Память о той роли, какую эти знаки исполняли когда-то, «оскорбляет чувства публики», и потому иконоборцы, пекущиеся об оздоровлении нравственного климата, берутся за их уничтожение. «Добрые граждане обязаны искоренять» эти «прискорбные воспоминания», даже если «демагоги пожелают их сохранить», — пишет, например, префект департамента Марна[1472]
. Сохранившиеся деревья свободы также подлежат уничтожению, поскольку пробуждают «неприятные воспоминания о смутах и беспорядках»: некоторые мэры спешат сослаться на ужасные картины «оргий, какие устраивали под сенью этих деревьев местные демагоги, истинные каннибалы»[1473]. Иначе говоря, иконоборчество подается как операция по борьбе против вандалов… После государственного переворота 1851 года государственный контроль делается столь жестким, что вырубка деревьев свободы вызывает меньше открытых массовых протестов; им на смену приходят отдельные акции, выдающие скорбь о преданной Республике. Так, в коммуне Лимé (департамент Сена и Уаза) на месте срубленного дерева установили крест со следующей эпитафией: «Здесь покоится прах двух сестер, милых сердцу любого доброго француза, Республики и Свободы, убитых 2 декабря 1851 года. <…> Помолитесь за них»[1474].Оживление и кризис иконоборчества, 1870–1871
При Второй империи иконоборчество совершенно угасает[1475]
, но 4 сентября 1870 года вспыхивает вновь и достигает своего пароксизма в финале Парижской коммуны. Иконоборчество Парижской коммуны своеобразно во многих отношениях. В первую очередь оно отличается от иконоборчества, сопутствовавшего другим революциям XIX века, своим ритмом. Во время восстания 18 марта ни одного иконоборческого акта не зафиксировано, но зато чем ближе к концу и к победе версальцев, тем чаще осажденные коммунары прибегают к иконоборчеству. В общем виде можно сказать, что ритм иконоборчества совпадает с ритмом гражданской войны и служит скорее ее потребностям, нежели революционному обновлению, для которого жизнь Коммуны оказалась слишком коротка. Никакому общему плану иконоборчество времен Коммуны не следует; иконоборческие акты, совершенные по приказанию совета Коммуны, крайне редки; гораздо чаще такие поступки совершаются тайком, спонтанно, порой от отчаяния, по инициативе отдельных личностей или неких групп.

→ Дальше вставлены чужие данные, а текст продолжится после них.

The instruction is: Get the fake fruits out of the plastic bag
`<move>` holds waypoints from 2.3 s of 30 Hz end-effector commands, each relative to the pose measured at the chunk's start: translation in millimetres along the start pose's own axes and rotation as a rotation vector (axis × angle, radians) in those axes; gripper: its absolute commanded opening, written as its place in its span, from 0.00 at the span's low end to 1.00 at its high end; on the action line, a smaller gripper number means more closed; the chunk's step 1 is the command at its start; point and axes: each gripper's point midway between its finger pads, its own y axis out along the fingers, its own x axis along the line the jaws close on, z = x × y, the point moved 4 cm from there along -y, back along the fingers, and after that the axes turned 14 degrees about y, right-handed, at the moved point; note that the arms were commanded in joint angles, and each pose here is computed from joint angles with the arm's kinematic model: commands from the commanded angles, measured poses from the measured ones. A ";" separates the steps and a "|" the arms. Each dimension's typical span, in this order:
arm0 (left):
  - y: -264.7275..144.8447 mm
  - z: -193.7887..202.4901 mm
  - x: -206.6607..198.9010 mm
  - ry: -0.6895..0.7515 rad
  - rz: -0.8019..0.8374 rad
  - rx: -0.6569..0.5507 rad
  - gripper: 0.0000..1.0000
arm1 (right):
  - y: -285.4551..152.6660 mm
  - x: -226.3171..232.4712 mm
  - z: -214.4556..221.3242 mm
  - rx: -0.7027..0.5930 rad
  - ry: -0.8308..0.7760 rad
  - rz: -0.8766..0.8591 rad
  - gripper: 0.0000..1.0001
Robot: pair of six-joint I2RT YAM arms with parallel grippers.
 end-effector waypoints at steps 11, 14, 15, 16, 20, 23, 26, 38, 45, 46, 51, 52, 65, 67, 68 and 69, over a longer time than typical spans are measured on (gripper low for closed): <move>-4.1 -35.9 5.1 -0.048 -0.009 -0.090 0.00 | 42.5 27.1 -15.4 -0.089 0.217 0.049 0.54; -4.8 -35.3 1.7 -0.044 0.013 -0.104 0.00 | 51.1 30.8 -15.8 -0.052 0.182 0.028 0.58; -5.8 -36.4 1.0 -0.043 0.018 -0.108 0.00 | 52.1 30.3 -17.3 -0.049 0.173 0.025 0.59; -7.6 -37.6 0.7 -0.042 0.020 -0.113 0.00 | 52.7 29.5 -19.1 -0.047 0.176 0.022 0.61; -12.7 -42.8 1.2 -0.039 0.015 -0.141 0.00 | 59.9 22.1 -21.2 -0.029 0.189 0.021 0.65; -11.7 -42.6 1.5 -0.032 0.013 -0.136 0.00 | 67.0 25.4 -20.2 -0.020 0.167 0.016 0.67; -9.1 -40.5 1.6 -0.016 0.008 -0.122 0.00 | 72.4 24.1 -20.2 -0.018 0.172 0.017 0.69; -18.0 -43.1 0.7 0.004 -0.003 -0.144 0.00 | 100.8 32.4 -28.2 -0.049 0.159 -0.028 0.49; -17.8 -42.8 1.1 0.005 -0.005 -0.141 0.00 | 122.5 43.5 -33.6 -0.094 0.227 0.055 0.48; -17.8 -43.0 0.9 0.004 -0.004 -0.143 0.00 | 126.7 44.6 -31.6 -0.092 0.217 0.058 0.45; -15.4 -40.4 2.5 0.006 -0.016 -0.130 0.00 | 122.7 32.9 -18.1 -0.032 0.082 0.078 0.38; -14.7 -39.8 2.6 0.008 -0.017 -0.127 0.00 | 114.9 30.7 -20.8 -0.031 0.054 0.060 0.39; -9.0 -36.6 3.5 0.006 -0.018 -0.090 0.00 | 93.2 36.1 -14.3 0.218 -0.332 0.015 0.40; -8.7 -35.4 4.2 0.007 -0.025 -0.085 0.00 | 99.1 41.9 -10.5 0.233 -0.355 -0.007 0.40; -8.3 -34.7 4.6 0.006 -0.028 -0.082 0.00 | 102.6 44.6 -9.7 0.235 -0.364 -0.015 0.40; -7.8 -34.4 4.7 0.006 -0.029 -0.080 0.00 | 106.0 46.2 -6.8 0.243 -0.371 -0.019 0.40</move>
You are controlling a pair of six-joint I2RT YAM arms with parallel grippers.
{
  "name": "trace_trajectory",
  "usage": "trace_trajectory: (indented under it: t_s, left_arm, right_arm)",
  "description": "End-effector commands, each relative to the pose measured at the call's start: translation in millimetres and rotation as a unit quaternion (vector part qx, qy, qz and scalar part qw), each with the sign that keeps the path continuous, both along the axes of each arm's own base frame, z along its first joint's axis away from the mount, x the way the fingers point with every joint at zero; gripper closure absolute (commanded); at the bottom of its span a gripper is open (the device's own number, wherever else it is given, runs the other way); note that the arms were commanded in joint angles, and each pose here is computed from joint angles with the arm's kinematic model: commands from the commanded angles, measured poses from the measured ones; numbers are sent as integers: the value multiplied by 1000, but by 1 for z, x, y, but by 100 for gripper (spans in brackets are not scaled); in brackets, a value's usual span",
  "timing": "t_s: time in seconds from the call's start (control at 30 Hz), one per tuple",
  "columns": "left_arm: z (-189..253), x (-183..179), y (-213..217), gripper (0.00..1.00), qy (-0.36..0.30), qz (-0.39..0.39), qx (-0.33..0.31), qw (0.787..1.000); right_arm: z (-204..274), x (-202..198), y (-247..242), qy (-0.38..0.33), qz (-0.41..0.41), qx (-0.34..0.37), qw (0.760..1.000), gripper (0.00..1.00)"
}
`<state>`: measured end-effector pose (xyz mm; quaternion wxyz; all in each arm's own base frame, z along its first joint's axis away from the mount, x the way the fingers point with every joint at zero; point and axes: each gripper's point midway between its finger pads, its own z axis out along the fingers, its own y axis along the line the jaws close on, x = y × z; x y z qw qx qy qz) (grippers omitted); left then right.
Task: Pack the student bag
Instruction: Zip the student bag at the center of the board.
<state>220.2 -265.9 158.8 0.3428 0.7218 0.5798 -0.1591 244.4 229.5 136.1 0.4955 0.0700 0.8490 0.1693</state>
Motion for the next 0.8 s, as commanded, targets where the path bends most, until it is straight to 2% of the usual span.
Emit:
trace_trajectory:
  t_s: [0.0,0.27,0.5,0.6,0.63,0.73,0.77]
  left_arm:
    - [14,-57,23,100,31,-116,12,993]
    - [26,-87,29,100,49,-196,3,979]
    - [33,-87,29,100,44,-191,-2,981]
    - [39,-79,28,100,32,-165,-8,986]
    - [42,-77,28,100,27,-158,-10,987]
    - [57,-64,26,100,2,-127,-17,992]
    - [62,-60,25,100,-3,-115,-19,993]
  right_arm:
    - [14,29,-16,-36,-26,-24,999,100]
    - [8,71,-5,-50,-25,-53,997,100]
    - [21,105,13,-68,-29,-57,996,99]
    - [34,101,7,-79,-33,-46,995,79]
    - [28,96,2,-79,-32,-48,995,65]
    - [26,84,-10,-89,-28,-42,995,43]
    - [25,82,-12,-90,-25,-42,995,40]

В сфере знаков, как и в области политики, Коммуна 1871 года утверждает суверенитет в пространстве кварталов или даже улиц, где сталкиваются конкурирующие формальные и неформальные власти.Чтобы понять иконоборчество времен Коммуны, нужно рассматривать его в контексте «страшного года». В некоторых отношениях оно может считаться продолжением республиканского иконоборчества осени 1870 года, послужившего ему прочным фундаментом. Коммунары захватывают власть в столице, уже почти полностью очищенной от имперских знаков: визуальный трансфер власти здесь уже произошел. Мы писали выше об иконоборческих жестах, совершенных 4 сентября. При правительстве Национальной обороны муниципальная администрация с удвоенной силой старается изгнать из города последние следы Империи, удовлетворяя тем самым запросы народа, бдительно наблюдающего за этой чисткой. Со входа в Лувр убирают конный барельеф Наполеона III, вывески с изображением «человека в сером сюртуке» замазывают[1476]
, из Тюильри выносят трон[1477]. Раздаются первые призывы снести Вандомскую колонну. Гюстав Курбе, в то время председатель «Федерации художников» и автор петиции от 14 сентября, адресованной правительству Национальной обороны, — лишь один из многих сторонников этой точки зрения[1478]. Оружейная комиссия шестого округа предлагает даже переплавить колонну на пушки и тем самым «освободить республиканскую Францию от чудовищного монумента»[1479]. Эта идея, вдвойне иконоборческая, не встречает всеобщей поддержки, но обретает достаточно широкую известность, чтобы в октябре редактор газеты «Сбор» (Le Rappel) мог утверждать, что ежедневно получает письма с предложением переплавить колонну[1480].